| INSTRUCTIONS FOR THE TASK |
Your task is to return the line containing "Kindly outline every instance of the pink" and each line after it through the end of the entries, exactly, with no other lines.

Records from a data source
-*-*-

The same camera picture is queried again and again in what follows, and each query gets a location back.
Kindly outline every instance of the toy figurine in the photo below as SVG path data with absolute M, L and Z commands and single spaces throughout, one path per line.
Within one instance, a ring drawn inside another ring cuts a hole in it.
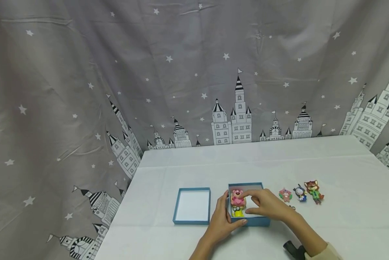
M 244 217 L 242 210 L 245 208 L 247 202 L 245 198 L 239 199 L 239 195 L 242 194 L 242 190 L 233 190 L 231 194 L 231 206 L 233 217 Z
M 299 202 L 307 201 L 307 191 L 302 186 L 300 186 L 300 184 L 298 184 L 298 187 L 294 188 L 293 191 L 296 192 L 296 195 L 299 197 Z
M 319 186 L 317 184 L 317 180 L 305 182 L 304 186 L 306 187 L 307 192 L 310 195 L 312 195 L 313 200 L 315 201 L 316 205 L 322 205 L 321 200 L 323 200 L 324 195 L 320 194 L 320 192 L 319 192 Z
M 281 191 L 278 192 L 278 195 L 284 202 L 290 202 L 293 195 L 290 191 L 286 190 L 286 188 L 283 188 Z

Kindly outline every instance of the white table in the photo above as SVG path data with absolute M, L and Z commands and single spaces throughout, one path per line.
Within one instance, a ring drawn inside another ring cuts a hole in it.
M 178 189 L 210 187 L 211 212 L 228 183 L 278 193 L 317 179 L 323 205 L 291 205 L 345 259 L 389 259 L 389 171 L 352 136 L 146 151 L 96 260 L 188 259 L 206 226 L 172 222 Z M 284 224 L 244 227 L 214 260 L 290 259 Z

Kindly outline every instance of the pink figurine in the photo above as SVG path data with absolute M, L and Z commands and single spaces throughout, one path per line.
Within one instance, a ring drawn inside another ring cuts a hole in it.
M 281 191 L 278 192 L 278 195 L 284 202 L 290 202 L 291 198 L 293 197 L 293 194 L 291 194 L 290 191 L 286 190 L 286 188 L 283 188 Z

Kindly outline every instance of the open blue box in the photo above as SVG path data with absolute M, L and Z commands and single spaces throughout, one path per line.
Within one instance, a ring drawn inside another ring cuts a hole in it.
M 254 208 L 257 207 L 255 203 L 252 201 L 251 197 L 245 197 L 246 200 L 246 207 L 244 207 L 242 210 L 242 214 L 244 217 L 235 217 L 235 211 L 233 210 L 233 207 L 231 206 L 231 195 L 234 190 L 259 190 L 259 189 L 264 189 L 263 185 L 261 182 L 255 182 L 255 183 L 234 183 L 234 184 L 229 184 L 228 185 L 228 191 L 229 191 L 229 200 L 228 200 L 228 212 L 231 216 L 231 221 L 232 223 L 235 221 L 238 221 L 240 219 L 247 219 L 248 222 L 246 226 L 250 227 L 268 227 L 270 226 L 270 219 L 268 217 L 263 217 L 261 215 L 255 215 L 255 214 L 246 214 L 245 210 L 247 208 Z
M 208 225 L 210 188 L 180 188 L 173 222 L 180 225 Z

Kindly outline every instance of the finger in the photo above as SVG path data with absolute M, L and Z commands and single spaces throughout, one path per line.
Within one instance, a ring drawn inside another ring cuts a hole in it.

-*-*-

| WRITTEN REPLY |
Kindly outline every instance of the pink figurine in the photo above as SVG path data with absolute M, L and Z commands and single spaces throughout, one path per line.
Within one instance, a ring drawn inside another ring cuts a hole in it.
M 281 191 L 278 192 L 278 195 L 284 202 L 290 202 L 291 198 L 293 197 L 293 194 L 291 194 L 290 191 L 286 190 L 286 188 L 283 188 Z

Kindly outline every instance of the open blue box in the photo above as SVG path data with absolute M, L and Z commands and single spaces throughout, one path per line.
Within one instance, a ring drawn inside another ring cuts a hole in it.
M 254 208 L 257 207 L 255 203 L 252 201 L 251 197 L 245 197 L 246 200 L 246 207 L 244 207 L 242 210 L 242 214 L 244 217 L 235 217 L 235 211 L 233 210 L 233 207 L 231 206 L 231 195 L 234 190 L 259 190 L 259 189 L 264 189 L 263 185 L 261 182 L 255 182 L 255 183 L 234 183 L 234 184 L 229 184 L 228 185 L 228 191 L 229 191 L 229 200 L 228 200 L 228 212 L 231 216 L 231 221 L 232 223 L 235 221 L 238 221 L 240 219 L 247 219 L 248 222 L 246 226 L 250 227 L 268 227 L 270 226 L 270 219 L 268 217 L 263 217 L 261 215 L 255 215 L 255 214 L 246 214 L 245 210 L 247 208 Z
M 208 225 L 210 188 L 180 188 L 173 222 L 180 225 Z

Kindly outline every instance of the finger in the photo above as SVG path data with absolute M, L and Z commands and single spaces throughout, one path per line.
Within one instance, a ring drawn inside another ring cuts a hole in it.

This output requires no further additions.